> Problem to solve: Transcribe verbatim the span of lines that opens with the line containing "Could you point to the grey" and closes with the last line of the data below.

> Data in this exercise:

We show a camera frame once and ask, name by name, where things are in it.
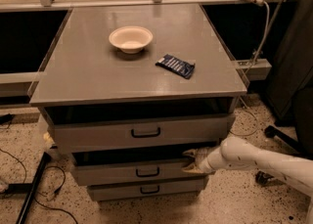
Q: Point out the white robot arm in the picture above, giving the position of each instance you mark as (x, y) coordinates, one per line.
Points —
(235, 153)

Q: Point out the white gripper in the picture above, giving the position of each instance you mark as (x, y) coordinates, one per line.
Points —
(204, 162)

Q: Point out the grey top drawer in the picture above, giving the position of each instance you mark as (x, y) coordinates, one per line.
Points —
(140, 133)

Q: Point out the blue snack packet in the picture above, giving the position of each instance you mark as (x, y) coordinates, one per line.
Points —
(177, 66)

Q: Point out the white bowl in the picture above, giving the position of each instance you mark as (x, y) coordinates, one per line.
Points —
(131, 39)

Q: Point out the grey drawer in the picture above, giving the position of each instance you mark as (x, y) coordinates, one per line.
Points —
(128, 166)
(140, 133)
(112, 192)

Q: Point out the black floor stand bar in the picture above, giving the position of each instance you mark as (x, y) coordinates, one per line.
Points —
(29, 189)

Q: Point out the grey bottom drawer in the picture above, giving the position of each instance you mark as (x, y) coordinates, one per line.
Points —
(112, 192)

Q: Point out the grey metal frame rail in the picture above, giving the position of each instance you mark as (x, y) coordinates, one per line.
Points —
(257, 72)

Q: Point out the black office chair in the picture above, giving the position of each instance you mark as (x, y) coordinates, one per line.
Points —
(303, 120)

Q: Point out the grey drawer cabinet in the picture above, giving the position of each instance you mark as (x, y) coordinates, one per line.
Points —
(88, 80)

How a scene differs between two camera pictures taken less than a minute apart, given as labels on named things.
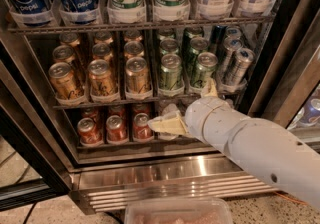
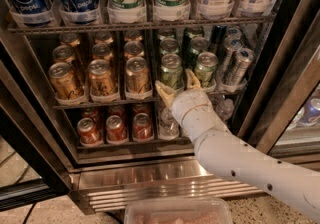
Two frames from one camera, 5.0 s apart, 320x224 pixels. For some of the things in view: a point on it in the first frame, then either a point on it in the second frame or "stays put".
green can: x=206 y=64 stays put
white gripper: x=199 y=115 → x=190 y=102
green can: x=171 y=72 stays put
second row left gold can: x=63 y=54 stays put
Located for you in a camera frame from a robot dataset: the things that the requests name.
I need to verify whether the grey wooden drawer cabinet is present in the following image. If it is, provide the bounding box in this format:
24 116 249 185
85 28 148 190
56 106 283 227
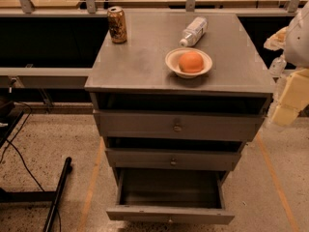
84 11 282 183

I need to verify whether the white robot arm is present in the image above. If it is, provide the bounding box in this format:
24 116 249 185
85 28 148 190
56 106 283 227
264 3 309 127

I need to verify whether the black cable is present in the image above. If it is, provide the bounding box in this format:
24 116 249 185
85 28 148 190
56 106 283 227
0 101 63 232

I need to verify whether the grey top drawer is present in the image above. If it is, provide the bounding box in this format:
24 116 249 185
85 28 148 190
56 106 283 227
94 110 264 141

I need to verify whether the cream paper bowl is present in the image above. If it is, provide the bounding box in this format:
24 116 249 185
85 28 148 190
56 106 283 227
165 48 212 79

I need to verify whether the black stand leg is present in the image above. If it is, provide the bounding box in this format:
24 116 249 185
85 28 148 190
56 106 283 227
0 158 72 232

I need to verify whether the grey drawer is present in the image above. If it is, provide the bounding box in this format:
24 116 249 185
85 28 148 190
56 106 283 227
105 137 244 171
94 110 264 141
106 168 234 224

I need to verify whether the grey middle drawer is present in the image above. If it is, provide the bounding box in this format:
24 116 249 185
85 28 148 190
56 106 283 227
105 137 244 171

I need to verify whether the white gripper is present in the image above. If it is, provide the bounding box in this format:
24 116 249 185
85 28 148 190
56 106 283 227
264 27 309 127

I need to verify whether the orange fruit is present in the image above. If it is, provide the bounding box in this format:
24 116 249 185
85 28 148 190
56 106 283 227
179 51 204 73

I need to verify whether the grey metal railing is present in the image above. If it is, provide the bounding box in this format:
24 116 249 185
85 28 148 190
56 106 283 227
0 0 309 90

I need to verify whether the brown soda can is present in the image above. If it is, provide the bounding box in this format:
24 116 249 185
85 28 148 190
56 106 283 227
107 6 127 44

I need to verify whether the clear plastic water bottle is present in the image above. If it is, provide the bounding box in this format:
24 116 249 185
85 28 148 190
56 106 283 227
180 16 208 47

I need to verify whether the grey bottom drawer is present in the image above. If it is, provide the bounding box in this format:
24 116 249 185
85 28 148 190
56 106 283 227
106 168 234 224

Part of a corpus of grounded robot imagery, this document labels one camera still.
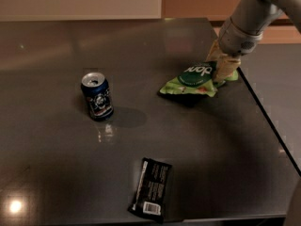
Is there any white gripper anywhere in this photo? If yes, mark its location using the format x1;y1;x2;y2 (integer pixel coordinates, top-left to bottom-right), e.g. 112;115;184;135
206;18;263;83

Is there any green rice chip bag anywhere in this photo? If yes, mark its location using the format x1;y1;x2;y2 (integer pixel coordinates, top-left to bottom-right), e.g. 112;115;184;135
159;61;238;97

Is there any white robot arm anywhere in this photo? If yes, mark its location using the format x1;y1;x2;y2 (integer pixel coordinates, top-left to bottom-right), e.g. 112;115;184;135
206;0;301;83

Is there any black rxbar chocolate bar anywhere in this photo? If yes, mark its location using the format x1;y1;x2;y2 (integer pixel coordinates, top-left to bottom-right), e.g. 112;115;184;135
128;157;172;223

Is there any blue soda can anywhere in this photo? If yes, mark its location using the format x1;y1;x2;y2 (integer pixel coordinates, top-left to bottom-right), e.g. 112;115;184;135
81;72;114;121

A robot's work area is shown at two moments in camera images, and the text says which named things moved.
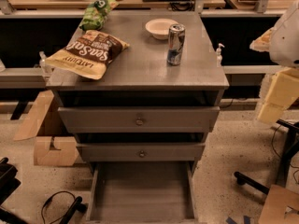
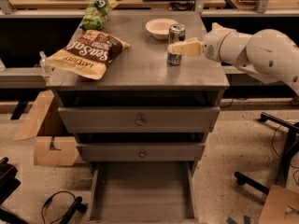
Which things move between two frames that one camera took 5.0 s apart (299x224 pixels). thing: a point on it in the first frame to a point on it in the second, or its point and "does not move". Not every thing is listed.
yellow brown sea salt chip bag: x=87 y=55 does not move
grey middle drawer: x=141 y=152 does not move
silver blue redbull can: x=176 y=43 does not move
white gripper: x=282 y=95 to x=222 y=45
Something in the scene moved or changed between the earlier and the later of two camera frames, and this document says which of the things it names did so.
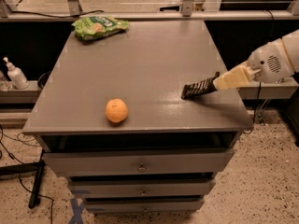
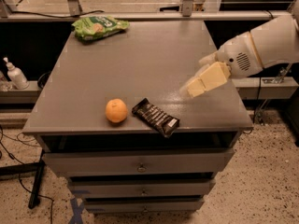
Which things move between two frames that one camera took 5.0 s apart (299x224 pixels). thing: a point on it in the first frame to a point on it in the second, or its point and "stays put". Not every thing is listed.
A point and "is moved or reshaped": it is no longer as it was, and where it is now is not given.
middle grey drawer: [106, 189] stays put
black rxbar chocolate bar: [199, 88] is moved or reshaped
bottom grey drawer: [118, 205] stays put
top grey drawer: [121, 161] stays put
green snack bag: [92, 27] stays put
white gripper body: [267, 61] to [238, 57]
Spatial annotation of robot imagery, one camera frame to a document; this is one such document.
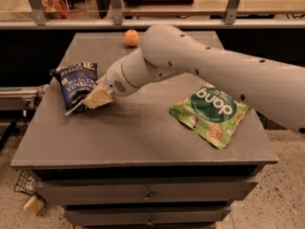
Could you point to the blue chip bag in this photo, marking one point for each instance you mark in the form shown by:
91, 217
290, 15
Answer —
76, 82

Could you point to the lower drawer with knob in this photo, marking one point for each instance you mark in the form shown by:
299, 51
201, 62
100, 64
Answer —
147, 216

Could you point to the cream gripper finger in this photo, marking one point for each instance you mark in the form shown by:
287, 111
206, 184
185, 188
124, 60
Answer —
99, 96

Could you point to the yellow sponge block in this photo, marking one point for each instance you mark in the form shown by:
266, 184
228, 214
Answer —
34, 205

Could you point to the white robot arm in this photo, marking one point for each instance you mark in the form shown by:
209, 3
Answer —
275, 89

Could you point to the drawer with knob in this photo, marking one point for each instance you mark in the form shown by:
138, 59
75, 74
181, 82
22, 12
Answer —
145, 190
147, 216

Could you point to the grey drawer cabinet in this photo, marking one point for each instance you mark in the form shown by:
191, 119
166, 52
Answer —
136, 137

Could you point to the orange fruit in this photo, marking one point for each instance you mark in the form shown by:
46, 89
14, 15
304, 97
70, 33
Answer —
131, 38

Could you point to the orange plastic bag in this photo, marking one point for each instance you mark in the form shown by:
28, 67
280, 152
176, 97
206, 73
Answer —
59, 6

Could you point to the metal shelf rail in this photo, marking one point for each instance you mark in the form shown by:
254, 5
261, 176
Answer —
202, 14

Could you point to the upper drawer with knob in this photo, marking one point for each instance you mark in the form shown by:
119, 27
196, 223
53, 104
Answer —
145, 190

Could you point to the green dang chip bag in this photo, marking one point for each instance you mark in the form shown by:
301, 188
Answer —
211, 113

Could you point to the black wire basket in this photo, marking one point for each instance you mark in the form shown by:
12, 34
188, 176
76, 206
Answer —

> Result for this task:
Could you point to the grey drawer cabinet in this photo, marking one point for each instance you mark in the form shown by:
191, 119
166, 52
Answer —
136, 137

Could you point to the orange fruit in this photo, marking one point for each instance you mark in the form shown by:
46, 89
14, 15
304, 97
70, 33
Answer —
131, 38

Could you point to the orange plastic bag in this photo, marking one point for each instance you mark in the form shown by:
28, 67
280, 152
176, 97
206, 73
Answer —
59, 6

Could you point to the metal shelf rail in this photo, marking one point for each instance you mark in the form shown by:
254, 5
261, 176
Answer —
202, 14

Could you point to the upper drawer with knob in this photo, marking one point for each instance you mark in the form shown by:
119, 27
196, 223
53, 104
Answer —
145, 190

Could you point to the green dang chip bag in this photo, marking one point for each instance you mark in the form shown by:
301, 188
Answer —
211, 113

Could you point to the black wire basket in this photo, marking one point for each instance you mark in the form shown by:
12, 34
188, 176
76, 206
Answer —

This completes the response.